┌─ Information shown

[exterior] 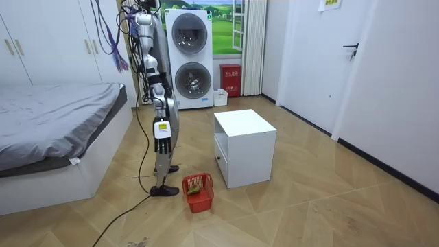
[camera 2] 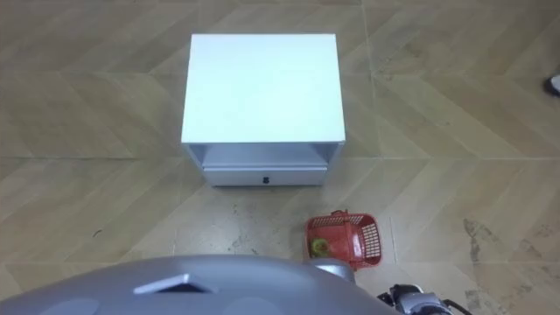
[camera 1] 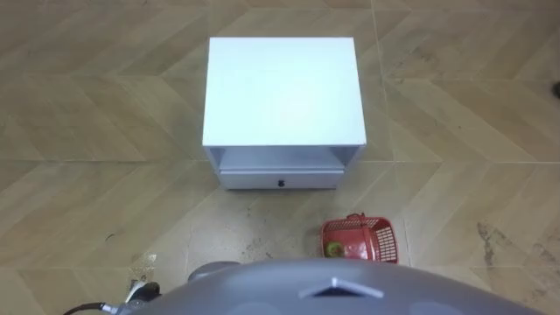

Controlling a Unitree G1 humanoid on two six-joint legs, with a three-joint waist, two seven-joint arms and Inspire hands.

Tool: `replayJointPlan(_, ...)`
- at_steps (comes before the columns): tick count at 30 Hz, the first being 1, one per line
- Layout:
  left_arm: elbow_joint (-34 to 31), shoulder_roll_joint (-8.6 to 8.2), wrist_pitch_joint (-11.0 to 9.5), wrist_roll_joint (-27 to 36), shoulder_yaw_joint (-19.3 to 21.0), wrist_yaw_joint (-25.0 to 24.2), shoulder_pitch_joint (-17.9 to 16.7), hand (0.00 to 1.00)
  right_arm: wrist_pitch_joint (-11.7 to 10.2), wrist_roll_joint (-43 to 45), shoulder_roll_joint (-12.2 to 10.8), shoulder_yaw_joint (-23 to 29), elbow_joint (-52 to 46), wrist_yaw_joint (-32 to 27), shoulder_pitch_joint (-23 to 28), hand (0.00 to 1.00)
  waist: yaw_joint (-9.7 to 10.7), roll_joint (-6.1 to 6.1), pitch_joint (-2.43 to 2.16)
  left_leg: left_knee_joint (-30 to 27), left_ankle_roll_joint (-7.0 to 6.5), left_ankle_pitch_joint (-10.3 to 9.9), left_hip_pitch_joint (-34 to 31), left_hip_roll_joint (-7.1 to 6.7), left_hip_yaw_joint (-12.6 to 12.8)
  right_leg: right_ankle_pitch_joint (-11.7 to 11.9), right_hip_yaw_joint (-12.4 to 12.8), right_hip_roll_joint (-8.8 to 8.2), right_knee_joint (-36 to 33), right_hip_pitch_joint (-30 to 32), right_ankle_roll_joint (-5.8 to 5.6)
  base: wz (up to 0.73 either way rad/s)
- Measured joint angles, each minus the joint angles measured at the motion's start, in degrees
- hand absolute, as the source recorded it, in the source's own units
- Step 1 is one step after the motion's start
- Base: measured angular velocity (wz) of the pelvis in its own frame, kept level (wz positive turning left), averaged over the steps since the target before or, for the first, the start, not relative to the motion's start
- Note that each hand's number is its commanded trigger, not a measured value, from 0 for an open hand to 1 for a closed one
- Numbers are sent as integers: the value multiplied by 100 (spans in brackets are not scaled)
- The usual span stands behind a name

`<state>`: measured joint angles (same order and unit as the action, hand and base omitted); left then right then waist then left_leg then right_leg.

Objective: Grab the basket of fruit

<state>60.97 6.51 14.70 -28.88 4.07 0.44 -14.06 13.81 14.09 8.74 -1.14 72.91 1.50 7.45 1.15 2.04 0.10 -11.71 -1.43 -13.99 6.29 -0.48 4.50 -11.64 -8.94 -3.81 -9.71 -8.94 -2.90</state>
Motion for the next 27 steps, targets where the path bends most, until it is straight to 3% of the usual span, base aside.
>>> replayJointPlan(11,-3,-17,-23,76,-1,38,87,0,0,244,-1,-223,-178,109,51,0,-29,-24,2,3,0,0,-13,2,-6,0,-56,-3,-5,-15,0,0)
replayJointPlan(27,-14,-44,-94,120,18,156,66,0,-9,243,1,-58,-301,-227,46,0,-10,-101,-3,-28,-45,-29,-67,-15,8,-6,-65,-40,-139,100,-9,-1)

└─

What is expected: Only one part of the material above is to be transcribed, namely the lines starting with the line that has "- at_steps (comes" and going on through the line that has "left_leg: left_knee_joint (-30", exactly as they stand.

Problem solution:
- at_steps (comes before the columns): tick count at 30 Hz, the first being 1, one per line
- Layout:
  left_arm: elbow_joint (-34 to 31), shoulder_roll_joint (-8.6 to 8.2), wrist_pitch_joint (-11.0 to 9.5), wrist_roll_joint (-27 to 36), shoulder_yaw_joint (-19.3 to 21.0), wrist_yaw_joint (-25.0 to 24.2), shoulder_pitch_joint (-17.9 to 16.7), hand (0.00 to 1.00)
  right_arm: wrist_pitch_joint (-11.7 to 10.2), wrist_roll_joint (-43 to 45), shoulder_roll_joint (-12.2 to 10.8), shoulder_yaw_joint (-23 to 29), elbow_joint (-52 to 46), wrist_yaw_joint (-32 to 27), shoulder_pitch_joint (-23 to 28), hand (0.00 to 1.00)
  waist: yaw_joint (-9.7 to 10.7), roll_joint (-6.1 to 6.1), pitch_joint (-2.43 to 2.16)
  left_leg: left_knee_joint (-30 to 27), left_ankle_roll_joint (-7.0 to 6.5), left_ankle_pitch_joint (-10.3 to 9.9), left_hip_pitch_joint (-34 to 31), left_hip_roll_joint (-7.1 to 6.7), left_hip_yaw_joint (-12.6 to 12.8)

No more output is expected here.